Proteste nach Tod eines Schwarzen
Sicherheitsleute prügeln Afrobrasilianer zu Tode
Rio de Janeiro Die Sekunden auf der Überwachungskamera sind nur schwer zu ertragen: Zwei weiße Sicherheitskräfte schlagen im Kaufhaus Carrefour in Porto Alegre auf den am Boden liegenden Afrobrasilianer João Alberto Silveira Freitas, 40, ein. Seine Schreie sind deutlich zu hören. Um ihn herum dutzende Passanten, die die Szene filmen, während João Alberto schwer verletzt um Luft und sein Leben ringt. Die vielen Blutspritzer auf dem Boden zeugen von dem Faustkampf. Der vierfache Vater, der im Dezember erneut heiraten wollte, überlebt diesen tödlichen Kampf nicht. Seine Lebensgefährtin bekommt von dem Drama nichts mit, weil sie an der Kasse die Einkäufe bezahlt.

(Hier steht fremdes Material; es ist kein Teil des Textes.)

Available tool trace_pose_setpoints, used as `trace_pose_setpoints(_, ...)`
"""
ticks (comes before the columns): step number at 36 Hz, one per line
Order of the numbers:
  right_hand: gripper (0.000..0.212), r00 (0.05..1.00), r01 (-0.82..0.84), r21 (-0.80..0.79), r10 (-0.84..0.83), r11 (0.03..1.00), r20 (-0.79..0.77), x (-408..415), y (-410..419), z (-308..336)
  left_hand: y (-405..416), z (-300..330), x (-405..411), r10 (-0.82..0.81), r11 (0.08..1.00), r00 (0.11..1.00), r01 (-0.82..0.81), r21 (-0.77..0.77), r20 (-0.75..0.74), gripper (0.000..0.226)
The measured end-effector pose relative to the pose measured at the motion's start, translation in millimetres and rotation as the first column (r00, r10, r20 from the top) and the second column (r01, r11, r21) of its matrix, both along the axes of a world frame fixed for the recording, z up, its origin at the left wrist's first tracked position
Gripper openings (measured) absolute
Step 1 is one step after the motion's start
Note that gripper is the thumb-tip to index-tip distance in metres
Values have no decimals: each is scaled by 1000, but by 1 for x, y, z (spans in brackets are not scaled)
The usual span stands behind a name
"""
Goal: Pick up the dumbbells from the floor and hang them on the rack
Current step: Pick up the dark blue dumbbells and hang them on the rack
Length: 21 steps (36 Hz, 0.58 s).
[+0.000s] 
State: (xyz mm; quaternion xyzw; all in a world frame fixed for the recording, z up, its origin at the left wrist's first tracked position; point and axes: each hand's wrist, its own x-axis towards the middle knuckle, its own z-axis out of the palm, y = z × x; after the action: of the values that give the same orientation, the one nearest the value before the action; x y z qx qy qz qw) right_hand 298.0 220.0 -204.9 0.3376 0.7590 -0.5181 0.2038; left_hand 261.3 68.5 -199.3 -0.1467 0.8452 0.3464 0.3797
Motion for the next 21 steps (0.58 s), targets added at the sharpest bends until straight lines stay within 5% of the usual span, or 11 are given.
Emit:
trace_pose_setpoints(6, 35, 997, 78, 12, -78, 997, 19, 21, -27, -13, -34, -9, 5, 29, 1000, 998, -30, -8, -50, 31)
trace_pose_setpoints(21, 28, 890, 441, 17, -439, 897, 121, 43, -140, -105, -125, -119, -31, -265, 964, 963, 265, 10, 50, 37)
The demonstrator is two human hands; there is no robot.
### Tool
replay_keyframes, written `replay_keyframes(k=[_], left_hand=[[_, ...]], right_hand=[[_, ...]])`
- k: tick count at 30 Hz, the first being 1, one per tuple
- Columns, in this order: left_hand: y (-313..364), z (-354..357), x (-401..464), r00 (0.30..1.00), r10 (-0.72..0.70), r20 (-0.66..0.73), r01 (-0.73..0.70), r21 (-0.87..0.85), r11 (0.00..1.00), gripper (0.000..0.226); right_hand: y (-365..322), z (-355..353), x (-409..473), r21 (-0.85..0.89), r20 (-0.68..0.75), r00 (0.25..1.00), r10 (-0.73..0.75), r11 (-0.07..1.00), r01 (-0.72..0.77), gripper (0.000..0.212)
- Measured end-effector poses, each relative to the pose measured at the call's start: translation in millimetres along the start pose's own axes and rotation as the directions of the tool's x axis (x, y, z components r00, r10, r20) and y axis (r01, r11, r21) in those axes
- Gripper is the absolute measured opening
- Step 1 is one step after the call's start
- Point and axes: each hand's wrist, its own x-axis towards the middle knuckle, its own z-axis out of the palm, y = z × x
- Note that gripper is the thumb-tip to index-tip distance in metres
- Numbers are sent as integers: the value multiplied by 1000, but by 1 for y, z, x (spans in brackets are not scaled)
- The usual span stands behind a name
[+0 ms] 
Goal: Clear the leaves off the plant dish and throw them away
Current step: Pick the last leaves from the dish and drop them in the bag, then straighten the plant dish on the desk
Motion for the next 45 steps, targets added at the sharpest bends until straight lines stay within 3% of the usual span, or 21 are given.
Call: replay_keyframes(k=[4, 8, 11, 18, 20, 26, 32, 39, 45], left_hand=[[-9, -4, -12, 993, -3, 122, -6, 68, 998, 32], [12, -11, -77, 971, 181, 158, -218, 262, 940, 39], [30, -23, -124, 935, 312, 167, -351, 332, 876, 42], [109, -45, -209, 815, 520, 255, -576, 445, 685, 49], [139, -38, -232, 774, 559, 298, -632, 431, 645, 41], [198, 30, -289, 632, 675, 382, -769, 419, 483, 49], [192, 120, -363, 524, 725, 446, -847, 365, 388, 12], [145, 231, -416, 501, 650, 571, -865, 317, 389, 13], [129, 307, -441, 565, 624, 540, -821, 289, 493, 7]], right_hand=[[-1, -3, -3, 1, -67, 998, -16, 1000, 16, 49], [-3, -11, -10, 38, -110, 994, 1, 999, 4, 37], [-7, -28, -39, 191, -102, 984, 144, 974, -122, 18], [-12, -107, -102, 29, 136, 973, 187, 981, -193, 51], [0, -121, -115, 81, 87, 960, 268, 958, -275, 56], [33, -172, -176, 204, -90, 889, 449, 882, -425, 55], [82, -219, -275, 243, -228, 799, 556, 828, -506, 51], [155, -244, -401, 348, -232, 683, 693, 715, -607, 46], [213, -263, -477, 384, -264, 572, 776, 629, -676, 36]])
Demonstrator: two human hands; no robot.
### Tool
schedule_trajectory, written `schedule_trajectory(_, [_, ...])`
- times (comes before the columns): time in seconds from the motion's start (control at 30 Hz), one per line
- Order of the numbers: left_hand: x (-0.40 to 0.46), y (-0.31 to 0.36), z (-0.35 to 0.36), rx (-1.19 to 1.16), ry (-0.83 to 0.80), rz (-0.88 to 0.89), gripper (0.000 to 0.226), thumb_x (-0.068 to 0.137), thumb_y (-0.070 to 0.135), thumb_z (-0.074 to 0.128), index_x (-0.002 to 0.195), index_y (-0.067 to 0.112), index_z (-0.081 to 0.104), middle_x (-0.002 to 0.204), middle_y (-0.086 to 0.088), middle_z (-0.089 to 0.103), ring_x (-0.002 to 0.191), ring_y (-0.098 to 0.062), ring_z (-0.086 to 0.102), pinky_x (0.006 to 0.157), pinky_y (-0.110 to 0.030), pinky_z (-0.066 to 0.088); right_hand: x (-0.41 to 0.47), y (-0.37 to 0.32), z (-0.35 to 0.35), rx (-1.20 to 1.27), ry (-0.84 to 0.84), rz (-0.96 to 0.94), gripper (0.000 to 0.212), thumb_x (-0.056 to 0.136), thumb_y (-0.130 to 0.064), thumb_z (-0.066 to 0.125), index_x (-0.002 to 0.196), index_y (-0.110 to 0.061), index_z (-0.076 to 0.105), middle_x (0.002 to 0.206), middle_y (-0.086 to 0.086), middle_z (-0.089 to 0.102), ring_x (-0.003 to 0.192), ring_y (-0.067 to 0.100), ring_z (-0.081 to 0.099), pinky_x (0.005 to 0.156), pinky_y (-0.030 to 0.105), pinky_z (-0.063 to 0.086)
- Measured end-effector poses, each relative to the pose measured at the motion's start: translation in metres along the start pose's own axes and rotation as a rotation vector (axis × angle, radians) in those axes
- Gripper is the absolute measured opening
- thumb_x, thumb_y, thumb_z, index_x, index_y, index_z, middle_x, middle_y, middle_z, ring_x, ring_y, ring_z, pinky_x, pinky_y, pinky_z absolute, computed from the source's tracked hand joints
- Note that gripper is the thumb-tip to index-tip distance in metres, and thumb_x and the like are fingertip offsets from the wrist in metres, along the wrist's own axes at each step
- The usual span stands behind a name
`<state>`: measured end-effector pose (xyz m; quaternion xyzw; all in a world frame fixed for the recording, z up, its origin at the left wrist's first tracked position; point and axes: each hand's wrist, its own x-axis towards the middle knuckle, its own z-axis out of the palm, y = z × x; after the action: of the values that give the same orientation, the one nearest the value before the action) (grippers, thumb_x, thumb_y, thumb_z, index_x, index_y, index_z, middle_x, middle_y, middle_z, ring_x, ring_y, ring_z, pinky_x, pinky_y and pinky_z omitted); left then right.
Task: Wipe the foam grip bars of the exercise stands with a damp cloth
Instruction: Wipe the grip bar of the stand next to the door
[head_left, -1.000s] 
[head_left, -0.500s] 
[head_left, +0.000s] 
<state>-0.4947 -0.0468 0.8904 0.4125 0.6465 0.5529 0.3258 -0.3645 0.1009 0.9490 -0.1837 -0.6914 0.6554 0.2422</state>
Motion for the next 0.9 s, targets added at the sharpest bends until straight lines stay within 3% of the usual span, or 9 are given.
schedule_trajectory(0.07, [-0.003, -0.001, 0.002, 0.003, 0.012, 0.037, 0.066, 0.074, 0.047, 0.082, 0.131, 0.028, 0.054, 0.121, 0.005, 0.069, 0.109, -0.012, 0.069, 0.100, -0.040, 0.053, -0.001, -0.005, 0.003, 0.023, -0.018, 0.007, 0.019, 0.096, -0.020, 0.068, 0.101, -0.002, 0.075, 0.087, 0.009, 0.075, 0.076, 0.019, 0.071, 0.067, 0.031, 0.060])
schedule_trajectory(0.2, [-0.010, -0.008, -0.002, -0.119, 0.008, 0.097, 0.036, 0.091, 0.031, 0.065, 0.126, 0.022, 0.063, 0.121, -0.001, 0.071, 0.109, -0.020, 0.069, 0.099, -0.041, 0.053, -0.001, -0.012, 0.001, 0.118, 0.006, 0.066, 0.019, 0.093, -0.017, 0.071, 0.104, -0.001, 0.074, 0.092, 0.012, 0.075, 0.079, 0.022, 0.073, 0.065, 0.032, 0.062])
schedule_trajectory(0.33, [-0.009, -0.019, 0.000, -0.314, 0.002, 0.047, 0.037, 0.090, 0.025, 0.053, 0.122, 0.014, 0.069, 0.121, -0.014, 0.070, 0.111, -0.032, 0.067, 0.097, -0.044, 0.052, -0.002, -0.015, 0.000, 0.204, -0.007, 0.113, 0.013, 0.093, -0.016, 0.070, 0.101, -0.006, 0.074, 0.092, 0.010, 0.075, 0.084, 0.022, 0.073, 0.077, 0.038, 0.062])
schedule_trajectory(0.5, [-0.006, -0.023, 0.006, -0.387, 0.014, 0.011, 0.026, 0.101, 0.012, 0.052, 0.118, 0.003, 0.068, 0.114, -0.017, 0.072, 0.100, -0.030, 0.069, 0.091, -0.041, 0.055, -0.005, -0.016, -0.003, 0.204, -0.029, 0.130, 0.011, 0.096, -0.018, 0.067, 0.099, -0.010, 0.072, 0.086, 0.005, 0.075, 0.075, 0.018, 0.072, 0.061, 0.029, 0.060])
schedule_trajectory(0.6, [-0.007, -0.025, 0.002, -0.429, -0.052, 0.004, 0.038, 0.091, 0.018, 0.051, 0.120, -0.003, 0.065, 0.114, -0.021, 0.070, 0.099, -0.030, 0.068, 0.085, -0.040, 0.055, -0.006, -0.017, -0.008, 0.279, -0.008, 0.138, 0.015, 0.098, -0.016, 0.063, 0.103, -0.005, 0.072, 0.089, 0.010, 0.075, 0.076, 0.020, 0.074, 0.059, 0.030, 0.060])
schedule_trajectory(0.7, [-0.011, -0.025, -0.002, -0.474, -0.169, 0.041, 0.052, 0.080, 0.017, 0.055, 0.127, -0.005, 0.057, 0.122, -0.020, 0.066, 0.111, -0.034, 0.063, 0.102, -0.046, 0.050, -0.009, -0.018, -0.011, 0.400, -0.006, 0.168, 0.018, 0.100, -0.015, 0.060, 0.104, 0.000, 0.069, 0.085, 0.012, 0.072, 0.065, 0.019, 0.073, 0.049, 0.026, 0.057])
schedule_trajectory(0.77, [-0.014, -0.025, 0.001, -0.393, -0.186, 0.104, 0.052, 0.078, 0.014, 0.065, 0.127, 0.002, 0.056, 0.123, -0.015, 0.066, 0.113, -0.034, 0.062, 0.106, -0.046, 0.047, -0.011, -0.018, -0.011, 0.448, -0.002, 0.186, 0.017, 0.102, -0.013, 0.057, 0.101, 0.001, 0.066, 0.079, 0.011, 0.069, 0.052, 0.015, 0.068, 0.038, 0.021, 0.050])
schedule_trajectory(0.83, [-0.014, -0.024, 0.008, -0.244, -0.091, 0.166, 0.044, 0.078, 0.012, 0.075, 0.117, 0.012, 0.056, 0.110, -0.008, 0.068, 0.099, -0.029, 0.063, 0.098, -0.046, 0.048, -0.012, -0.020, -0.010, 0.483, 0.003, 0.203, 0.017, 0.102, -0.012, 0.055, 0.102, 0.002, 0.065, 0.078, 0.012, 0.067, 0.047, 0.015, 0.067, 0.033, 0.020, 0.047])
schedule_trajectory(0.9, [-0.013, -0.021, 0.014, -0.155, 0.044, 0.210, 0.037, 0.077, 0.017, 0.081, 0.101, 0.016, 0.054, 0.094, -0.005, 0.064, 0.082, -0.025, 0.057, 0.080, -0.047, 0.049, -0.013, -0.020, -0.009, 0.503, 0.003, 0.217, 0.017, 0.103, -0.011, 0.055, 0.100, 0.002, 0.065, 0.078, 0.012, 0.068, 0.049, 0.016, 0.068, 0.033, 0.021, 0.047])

Freunde des Opfers forderten laut der Zeitung O Globo Ermittlungen gegen den Supermarkt. Es sei nicht der erste rassistisch motivierte Vorfall gewesen. Die Supermarktkette wiederum präsentierte am Wochenende ein Video, das ihre Mitarbeiter entlasten soll. Es zeigt, wie João Alberto unbewaffnet und eigentlich auch völlig unbeteiligt auf seine Frau wartend im Ausgangsbereich des Supermarktes steht. Dann kommt eine weiße Mitarbeiterin des Supermarktes und weist das Sicherheitspersonal an, João Alberto nach draußen zu begleiten. Er folgt der Aufforderung widerstandslos. Unmittelbar vor Verlassen des Supermarktes schlägt er unvermittelt einen der Sicherheitskräfte. Daraus entwickelt sich der tödliche Kampf, der nun ganz Brasilien aufwühlt.
Nun geht eine Wutwelle durch das Land, die an die „Black Lives Matter“-Bewegung in den USA erinnert. Auf der Avenida Paulista in São Paulo malten Aktivisten den Schriftzug „Vidas Pretas Importam“(Schwarze Leben zählen) auf den Asphalt. Einige Kaufhäuser der Supermarktkette wurden von wütenden Demonstranten verwüstet, in anderen zeigen vor allem Afrobrasilianer auf Plakaten friedlich ihr Entsetzen über den Umgang des Sicherheitspersonals mit dem Opfer. Formel-1-Weltmeister Lewis Hamilton zeigte sich bestürzt über den Vorfall in Porto Alegre.
Vizepräsident Hamilton Mourao, ein ehemaliger General, bedauerte den Tod des Mannes, schloss aber die Existenz von strukturellem Rassismus in Brasilien aus: „Das ist eine Sache, die sie importieren wollen, das gibt es hier nicht. Ich sage Ihnen in aller Ruhe, es gibt keinen Rassismus.“Der rechtspopulistische Präsident Jair Bolsonaro erklärte, es gebe Kräfte, die die Diversität des brasilianischen Volkes zerstören und an seine Stelle den Konflikt, den Hass und die Spaltung der Rassen setzen wollten. Immer stets auf der Suche nach der Macht. Aber die Freiheit des brasilianischen Volkes sei nicht verhandelbar. Menschenrechtsorganisationen und das UNBüro in Brasilien sehen das anders.
Der Fall emotionalisiert die Brasilianer gleich auf mehrfacher Ebene: Da ist der französische Konzern Carrefour, der stellvertretend für die mächtigen kolonialen Strukturen steht, die das Land immer noch dominieren. Da ist die afrobrasilianische Bevölkerung, die täglich am eigenen Leib die strukturelle Benachteiligung erlebt, sei es bei der Bewerbung um den Arbeitsplatz, in schlechteren Schulen oder eben als potenziell Verdächtige für Polizei oder private Sicherheitsdienste.
Die Menschenrechtsorganisation Educafro fordert als Reaktion auf den Vorfall die Umsetzung eines Zehn-Punkte-Plans, darin enthalten eine zwingende Anti-RassismusSchulung für Sicherheitspersonal in Kaufhäusern und ein Ultimatum an Carrefour. Das Unternehmen soll bis Ende März nächsten Jahres 30 Prozent aller Posten auf der mittleren und höheren Führungsebene mit afrobrasilianischen Mitarbeitern besetzen und zehn Prozent des Jahresgewinns in den antirassistischen Kampf investieren. Der Konzern reagierte darauf bisher nicht.